▶ Prompt: Please give nothing except the number of lines in the records below that include the word "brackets".

──────── Records shown

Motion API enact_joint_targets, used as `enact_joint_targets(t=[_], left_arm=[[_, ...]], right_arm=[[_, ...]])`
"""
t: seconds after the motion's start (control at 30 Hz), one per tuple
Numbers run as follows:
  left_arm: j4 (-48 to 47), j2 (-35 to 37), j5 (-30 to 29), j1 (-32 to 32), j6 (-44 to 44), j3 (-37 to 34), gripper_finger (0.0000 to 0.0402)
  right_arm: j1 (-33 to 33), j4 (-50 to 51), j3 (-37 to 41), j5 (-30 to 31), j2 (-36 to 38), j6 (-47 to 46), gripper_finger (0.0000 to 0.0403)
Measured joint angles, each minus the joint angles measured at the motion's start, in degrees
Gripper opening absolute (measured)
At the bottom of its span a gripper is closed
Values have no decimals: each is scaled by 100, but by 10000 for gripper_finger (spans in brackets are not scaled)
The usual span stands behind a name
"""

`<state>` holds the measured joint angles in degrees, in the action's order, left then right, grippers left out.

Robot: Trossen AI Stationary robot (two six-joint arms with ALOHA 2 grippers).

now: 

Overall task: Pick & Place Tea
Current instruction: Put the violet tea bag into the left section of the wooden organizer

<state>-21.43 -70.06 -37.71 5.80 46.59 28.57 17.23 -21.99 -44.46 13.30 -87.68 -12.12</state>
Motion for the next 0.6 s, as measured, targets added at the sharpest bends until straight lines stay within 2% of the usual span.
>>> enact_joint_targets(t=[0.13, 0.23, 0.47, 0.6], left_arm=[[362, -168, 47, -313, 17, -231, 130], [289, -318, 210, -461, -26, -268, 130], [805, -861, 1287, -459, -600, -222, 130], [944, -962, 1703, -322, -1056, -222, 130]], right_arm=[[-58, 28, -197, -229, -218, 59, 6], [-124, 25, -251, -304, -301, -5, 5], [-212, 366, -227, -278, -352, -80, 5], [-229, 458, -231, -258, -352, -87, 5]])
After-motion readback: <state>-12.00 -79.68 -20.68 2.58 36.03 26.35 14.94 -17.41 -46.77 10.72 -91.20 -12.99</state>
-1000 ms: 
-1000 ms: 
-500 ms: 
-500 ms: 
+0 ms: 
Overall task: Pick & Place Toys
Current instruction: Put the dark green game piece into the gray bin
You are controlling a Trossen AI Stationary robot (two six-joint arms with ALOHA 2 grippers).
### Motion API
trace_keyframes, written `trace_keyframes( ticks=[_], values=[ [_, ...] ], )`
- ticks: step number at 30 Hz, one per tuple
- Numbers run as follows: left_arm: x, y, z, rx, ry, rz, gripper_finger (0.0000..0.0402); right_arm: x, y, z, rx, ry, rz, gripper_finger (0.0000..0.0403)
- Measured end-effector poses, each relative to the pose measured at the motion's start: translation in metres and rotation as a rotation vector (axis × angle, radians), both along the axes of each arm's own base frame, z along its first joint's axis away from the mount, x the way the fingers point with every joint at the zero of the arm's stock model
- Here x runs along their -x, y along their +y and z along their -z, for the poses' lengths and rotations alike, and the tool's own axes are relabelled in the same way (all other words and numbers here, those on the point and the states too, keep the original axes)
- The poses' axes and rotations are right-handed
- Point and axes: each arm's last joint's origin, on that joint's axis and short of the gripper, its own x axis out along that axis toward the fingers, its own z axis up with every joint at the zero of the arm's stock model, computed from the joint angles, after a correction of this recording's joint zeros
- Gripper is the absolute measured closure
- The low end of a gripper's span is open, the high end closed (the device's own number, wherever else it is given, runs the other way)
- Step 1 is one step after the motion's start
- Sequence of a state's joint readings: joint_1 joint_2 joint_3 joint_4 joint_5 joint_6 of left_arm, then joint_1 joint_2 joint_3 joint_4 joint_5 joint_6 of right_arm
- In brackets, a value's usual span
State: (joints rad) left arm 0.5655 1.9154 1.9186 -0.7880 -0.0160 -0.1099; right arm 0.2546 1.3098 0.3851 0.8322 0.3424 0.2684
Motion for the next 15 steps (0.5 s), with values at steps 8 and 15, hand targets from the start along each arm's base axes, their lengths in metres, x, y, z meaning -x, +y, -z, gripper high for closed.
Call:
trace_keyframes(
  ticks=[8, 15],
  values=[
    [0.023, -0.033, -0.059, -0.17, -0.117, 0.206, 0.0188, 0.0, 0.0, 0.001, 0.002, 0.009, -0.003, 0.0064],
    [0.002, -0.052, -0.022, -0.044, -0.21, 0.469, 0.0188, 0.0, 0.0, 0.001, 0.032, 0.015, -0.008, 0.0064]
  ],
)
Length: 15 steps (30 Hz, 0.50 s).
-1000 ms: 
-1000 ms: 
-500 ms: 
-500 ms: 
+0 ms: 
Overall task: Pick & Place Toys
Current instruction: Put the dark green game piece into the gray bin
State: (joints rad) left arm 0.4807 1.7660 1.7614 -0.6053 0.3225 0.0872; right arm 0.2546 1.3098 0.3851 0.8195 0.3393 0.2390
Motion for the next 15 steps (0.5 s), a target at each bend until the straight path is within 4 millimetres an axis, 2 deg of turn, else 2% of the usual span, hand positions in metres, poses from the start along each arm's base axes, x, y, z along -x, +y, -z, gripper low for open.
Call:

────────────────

▶ Task output: 2